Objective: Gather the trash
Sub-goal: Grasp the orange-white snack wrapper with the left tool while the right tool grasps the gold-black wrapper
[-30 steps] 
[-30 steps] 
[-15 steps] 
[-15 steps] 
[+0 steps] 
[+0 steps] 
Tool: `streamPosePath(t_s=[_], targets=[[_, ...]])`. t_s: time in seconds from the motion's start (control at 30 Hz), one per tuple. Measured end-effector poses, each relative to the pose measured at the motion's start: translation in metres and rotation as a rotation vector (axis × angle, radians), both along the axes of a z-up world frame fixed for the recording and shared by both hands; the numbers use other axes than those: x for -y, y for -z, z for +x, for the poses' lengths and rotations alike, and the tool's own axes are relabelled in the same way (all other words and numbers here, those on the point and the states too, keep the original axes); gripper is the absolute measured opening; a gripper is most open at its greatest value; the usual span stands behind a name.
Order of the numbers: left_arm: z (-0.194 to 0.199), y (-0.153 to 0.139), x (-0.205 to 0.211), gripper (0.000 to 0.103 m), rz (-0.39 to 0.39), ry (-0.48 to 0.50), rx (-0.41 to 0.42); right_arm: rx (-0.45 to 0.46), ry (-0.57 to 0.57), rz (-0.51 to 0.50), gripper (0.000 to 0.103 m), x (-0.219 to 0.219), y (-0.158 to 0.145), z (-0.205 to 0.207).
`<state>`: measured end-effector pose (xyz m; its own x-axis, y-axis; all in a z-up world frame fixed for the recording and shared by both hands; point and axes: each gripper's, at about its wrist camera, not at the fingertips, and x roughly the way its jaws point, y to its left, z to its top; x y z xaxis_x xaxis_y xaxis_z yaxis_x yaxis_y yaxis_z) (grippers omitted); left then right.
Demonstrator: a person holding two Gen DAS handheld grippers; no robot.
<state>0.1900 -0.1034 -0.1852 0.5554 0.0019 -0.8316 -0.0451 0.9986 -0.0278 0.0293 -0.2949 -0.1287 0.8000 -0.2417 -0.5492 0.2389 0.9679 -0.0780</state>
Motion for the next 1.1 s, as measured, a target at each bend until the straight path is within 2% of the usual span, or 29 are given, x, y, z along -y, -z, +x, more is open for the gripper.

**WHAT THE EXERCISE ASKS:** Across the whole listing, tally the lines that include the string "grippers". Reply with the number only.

**SOLVED EXERCISE:** 2